It´s 7 o´clock in the morning and I´m at Ao Yai beach in Koh Phayam. Barefooted I stroll along the almost infinite beach. I feel the warm and moist sand underneath my feet. The sun is rising at the end of the beach behind a wooded hill. The atmosphere is relaxed and calm. Now and then I pass some other walkers or runners. Everyone is nodding. You know each other.
I turn left, heading to the small village just about 5 minutes away from the beach. It´s a very small place, some restaurants, massage salons and bike rentals. I stop at my favorite restaurant. I don´t even know the name of it, but the food is great and they have coffee from real espresso machines – a luxury on this small island.
Everyone stays longer than planned…
This time of the day everything is restful here. The small main street is deserted. Blissful silence except for the sizzling wok and the boiling coffee pot.
A few meters ahead on the main street you find the best grilled chicken on the island. The Chicken Mama is loved and its few tables are always filled with thankful customers. Next to her you find the best thai massage for a bargain.
I´m at home even though I´m far away.
The people are friendly, relaxed and they help you whenever they can. The prices are moderate, but have already risen since the last time I was here two years ago.
A lot of things changed since I first visited Koh Phayam in 2010. More traffic, more loud mopeds and tourists, more parties, more more more… But I guess that´s just how it goes in a capitalistic system, growth without any thought about the environment and the people. It would be interesting to have seen the island 20 years ago…
I thought long about writing an article about Koh Phayam because I want it to remain as natural and unconsumed as possible and I don’t want the recommendations outlined in this letter to contribute to the compromise of its beauty.

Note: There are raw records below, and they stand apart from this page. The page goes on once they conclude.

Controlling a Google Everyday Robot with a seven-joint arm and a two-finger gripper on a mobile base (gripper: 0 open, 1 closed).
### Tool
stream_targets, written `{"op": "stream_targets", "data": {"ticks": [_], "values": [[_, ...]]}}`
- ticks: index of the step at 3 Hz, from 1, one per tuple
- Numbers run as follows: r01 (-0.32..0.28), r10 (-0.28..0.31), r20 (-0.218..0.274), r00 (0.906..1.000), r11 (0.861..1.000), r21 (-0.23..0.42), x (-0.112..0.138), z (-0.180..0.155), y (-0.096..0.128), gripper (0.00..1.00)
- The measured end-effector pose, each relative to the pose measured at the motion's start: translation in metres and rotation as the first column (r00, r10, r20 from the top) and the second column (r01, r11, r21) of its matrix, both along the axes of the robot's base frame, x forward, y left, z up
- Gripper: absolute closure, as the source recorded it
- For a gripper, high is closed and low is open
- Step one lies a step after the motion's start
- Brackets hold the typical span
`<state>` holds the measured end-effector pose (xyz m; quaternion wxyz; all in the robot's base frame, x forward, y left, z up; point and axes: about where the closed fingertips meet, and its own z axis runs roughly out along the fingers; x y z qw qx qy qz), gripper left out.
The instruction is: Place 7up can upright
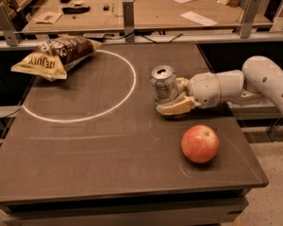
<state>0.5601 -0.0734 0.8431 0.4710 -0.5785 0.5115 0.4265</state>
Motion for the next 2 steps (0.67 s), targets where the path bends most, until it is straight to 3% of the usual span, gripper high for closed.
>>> {"op": "stream_targets", "data": {"ticks": [2], "values": [[-0.005, 0.005, -0.027, 0.9996, 1.0, 0.022, -0.0055, -0.0088, 0.0016, 0.36]]}}
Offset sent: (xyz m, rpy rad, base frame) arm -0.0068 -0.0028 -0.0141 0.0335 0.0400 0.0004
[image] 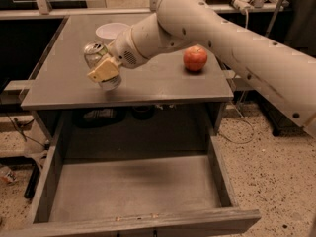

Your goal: Place 7up can into top drawer

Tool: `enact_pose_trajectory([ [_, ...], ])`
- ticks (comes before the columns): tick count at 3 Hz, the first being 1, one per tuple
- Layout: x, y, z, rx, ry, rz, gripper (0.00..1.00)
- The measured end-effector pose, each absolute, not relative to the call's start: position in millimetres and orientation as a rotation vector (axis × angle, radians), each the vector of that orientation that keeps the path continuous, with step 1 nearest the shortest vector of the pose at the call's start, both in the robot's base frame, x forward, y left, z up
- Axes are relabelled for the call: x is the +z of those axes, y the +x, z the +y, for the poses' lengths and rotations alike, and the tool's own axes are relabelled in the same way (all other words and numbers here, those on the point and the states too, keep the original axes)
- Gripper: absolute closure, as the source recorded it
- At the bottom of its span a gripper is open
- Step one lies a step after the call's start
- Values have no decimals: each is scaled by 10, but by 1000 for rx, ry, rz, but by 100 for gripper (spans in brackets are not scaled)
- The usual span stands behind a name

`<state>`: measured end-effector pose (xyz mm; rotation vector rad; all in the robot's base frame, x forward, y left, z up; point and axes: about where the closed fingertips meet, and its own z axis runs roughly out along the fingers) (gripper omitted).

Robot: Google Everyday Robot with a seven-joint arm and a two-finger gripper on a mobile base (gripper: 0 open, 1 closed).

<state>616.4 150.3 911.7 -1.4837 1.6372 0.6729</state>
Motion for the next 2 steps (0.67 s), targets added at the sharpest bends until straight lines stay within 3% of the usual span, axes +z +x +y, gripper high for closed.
enact_pose_trajectory([
  [2, 9037, 5344, 956, 601, -1340, 1790, 100],
])
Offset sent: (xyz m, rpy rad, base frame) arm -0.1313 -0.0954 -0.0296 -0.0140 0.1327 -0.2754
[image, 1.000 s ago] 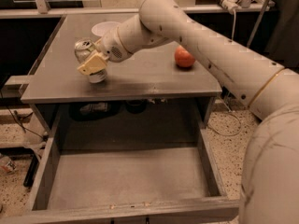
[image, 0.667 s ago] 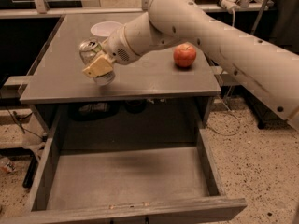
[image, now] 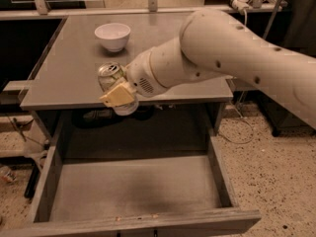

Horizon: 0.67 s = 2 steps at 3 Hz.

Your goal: Place 7up can into top drawer

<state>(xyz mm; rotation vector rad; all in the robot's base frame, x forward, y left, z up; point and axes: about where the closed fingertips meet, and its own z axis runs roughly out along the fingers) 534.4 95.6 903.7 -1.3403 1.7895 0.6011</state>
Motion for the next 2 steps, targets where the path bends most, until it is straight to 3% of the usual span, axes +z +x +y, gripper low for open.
enact_pose_trajectory([
  [2, 9021, 5301, 857, 568, -1326, 1796, 100],
])
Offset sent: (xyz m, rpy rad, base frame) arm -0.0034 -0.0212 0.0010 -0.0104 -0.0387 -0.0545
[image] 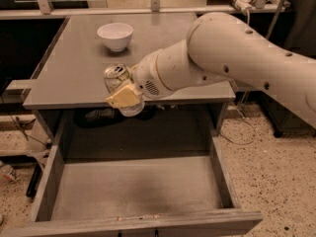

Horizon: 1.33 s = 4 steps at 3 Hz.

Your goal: Place 7up can into top drawer

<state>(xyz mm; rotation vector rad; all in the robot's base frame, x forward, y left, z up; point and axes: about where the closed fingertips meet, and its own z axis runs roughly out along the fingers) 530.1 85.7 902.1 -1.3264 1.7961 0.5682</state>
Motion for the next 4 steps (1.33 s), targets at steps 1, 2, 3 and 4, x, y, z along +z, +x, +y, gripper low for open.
enact_pose_trajectory([
  [1, 8874, 5062, 728, 573, -1212, 1862, 100],
  [2, 8280, 4817, 495, 580, -1074, 1976, 100],
  [3, 7736, 4667, 372, 591, -993, 2071, 100],
  [4, 7679, 4639, 363, 585, -994, 2078, 100],
])
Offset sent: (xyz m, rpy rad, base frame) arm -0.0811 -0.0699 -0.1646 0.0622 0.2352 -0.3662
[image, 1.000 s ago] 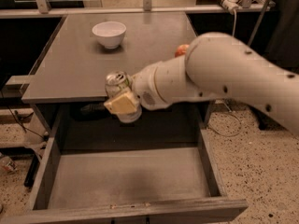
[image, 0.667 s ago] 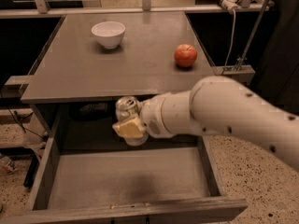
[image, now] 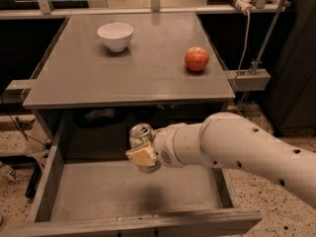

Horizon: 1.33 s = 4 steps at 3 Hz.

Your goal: Place 7up can into top drawer

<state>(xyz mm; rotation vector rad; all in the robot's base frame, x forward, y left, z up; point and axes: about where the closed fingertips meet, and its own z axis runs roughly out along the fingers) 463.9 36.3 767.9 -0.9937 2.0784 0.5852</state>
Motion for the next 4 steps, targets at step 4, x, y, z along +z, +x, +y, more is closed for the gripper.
enact_pose_trajectory([
  [4, 6853, 5136, 522, 564, -617, 2019, 100],
])
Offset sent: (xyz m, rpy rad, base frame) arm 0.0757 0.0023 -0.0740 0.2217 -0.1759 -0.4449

I don´t want to see this island transformed into another Koh Phi Phi or Koh Phangan.
It´s still my favorite island in Thailand, but there are more people visiting every year and many of them need 24 hour electricity, warm water and full service.
Animals on Koh Phayam
I´ve seen lizards, snakes, geckos, hornbills, eagles, millipedes, jellyfish, crabs, spiders, cats and of course lots of stray dogs.
An eagle landed right next to us at my favorite restaurant. He tried to open the ketchup and mayonnaise bottles, which he mastered after a few attempts.
A hornbill had its nest somewhere near our bungalow and he would sometimes just land right next to us. Lots of tourists are keen to see one so it was an honor for us!
Living on Koh Phayam
On Koh Phayam you can still find beach huts for 300 baht but they are getting rare. A lot of new resorts have been built and most of them are in the upper price range. Many of them even have swimming pools.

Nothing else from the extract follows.